Currently there's 14 designated officers at middle and high schools in the district from either the Sheriff's Office or police department, but Wilson said that adds up and they are looking at private security to fill 7 positions to outfit all schools, including elementary.

“It was just a cost issue," he explained.

Wilson said this gets down to contract basics.  SRO's require a 12 month contract, but private security is need based. That's where he said cost savings come in.

"We believe it'll be around 40 to 41 thousand dollars per private security for a 180 day contract," said Wilson.

That's a savings between 15 to 30 thousand dollars per guard, compared to what they pay for law enforcement officers. Private security will carry guns but cannot arrest anyone. They can only detain until police arrive.

"I think if the district is looking to save money, this just isn't an area they should not be touching," said District 5 mom, Nirmala Bruce.

She said she's not comfortable with a guard who may be less qualified than law enforcement carrying a weapon around children. She said law enforcement officers receive more crisis training.

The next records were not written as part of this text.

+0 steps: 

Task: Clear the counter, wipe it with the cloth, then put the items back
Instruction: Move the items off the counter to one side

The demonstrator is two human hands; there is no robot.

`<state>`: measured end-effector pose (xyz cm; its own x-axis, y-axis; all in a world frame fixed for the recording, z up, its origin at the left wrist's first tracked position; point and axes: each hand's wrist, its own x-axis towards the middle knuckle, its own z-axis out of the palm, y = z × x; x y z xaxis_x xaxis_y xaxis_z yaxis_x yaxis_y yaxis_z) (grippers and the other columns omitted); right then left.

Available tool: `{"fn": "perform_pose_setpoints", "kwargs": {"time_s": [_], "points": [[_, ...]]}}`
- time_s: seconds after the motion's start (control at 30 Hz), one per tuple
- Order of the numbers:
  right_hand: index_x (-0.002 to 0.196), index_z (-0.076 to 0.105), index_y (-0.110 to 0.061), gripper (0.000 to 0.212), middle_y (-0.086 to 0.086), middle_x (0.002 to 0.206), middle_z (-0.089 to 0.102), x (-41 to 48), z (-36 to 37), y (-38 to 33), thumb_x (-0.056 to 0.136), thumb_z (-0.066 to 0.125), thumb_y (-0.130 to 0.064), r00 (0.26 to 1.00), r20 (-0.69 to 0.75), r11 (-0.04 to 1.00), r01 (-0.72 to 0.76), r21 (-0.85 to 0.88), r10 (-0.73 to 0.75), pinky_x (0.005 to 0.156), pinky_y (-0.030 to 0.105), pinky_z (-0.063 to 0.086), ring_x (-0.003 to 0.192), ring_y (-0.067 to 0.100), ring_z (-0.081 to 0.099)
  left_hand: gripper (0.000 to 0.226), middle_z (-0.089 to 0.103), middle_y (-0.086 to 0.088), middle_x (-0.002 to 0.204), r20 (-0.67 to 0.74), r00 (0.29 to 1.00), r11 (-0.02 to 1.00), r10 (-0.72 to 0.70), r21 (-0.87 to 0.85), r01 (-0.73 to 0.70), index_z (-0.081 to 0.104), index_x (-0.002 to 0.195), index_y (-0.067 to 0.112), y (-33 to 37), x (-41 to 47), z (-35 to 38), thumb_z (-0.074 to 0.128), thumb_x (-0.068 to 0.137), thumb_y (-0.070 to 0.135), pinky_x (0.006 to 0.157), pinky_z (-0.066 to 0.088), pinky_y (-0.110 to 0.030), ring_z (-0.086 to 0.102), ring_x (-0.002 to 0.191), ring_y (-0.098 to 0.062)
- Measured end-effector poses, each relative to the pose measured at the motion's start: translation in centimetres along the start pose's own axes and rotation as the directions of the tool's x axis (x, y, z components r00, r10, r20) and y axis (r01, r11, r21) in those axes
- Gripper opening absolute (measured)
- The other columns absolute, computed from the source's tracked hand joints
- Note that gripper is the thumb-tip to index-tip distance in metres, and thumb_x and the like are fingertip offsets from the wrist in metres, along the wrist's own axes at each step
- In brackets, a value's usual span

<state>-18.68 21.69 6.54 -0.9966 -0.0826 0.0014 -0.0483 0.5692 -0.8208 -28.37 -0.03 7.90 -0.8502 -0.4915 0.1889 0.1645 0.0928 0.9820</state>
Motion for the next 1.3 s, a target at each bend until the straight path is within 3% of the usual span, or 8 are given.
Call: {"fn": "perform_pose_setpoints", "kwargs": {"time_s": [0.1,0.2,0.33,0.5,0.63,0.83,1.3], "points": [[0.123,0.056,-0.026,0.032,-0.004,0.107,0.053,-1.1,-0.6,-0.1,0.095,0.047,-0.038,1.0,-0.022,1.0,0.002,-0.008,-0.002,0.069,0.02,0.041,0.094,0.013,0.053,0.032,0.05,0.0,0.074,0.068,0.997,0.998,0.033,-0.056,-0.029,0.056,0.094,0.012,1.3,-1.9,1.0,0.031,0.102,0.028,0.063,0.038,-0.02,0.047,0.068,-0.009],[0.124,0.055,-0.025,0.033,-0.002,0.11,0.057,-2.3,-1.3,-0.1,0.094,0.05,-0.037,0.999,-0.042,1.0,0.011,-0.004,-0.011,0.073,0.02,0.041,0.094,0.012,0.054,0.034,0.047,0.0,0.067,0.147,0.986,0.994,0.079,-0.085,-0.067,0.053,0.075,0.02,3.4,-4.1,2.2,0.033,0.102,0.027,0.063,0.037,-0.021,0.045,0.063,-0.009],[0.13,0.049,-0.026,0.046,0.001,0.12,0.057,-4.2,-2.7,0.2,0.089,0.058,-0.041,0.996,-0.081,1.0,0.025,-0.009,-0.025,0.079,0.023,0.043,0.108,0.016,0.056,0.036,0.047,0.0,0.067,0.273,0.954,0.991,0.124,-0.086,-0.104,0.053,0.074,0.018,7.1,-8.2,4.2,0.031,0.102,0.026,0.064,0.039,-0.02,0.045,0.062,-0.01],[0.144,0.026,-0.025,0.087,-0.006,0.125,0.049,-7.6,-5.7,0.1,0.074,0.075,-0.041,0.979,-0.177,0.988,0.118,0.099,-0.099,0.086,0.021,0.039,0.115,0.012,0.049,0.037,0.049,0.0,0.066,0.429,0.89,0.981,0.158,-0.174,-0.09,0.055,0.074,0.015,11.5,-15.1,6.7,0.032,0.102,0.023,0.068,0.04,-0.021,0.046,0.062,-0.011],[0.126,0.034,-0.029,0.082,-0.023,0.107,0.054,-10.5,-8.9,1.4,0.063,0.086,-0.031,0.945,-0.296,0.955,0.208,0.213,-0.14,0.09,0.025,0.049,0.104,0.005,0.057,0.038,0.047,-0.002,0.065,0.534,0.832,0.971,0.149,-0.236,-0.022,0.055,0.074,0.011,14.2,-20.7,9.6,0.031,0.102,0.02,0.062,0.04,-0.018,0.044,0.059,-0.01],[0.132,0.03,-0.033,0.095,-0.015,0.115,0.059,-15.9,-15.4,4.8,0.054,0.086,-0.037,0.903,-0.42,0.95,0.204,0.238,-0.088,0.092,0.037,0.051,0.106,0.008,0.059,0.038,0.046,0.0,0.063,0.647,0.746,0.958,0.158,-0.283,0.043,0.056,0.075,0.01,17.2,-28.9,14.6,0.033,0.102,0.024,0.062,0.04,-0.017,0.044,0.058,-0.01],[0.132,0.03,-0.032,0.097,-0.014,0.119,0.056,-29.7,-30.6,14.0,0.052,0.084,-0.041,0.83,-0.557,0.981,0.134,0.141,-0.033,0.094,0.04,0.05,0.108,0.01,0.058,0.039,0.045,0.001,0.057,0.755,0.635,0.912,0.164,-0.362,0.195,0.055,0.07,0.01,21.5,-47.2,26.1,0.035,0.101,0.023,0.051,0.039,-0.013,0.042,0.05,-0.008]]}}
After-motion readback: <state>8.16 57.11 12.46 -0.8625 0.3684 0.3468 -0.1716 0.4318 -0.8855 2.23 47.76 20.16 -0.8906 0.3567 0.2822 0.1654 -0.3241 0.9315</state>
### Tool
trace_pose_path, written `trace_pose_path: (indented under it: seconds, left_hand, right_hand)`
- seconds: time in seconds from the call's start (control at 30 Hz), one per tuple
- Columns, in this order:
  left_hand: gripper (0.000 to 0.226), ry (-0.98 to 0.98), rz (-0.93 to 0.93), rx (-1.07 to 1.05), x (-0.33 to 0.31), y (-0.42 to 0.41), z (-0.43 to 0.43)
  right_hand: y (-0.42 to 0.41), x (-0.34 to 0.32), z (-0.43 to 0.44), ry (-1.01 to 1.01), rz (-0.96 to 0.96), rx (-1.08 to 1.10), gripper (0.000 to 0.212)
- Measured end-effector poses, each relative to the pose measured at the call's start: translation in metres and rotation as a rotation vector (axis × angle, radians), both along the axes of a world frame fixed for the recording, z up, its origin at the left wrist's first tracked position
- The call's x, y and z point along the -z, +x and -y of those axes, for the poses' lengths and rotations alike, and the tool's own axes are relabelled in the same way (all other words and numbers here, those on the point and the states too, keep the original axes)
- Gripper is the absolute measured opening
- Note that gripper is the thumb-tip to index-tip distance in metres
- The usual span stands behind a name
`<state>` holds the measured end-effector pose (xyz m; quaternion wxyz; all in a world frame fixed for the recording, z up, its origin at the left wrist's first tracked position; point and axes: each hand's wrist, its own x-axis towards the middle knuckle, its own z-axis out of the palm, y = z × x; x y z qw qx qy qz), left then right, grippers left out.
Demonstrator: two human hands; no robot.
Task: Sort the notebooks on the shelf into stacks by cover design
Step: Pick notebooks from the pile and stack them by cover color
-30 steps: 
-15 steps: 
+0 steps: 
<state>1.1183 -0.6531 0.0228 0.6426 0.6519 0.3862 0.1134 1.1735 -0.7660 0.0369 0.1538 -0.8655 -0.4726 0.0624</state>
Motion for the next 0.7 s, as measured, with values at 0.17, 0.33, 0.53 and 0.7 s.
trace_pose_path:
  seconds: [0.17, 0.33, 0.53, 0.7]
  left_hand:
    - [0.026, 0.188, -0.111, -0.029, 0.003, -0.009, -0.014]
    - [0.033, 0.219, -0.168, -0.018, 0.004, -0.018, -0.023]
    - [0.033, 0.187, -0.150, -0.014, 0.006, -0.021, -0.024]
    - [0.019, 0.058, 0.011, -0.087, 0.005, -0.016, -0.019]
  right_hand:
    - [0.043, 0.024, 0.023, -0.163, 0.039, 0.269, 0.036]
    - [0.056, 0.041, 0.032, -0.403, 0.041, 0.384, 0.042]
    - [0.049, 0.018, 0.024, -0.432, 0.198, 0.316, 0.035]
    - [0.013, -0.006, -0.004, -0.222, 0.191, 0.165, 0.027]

“Now more than ever it seems we would need the MOST qualified people to protect our kids," stressed Bruce.

7 On Your Side’s Addie Hampton reached out to other county agencies who shared similar fears about private security when it comes to active shooter training and weapons handling.

Wilson said the solution is simple; they are asking for prior law enforcement experience and security guards will be rotated around the district.

"We'll ensure we have quality,” said Wilson.

The District says they will start taking bids from firms once the budget is approved by the board, Tuesday. Currently, District Three in Anderson County also employs private security officers.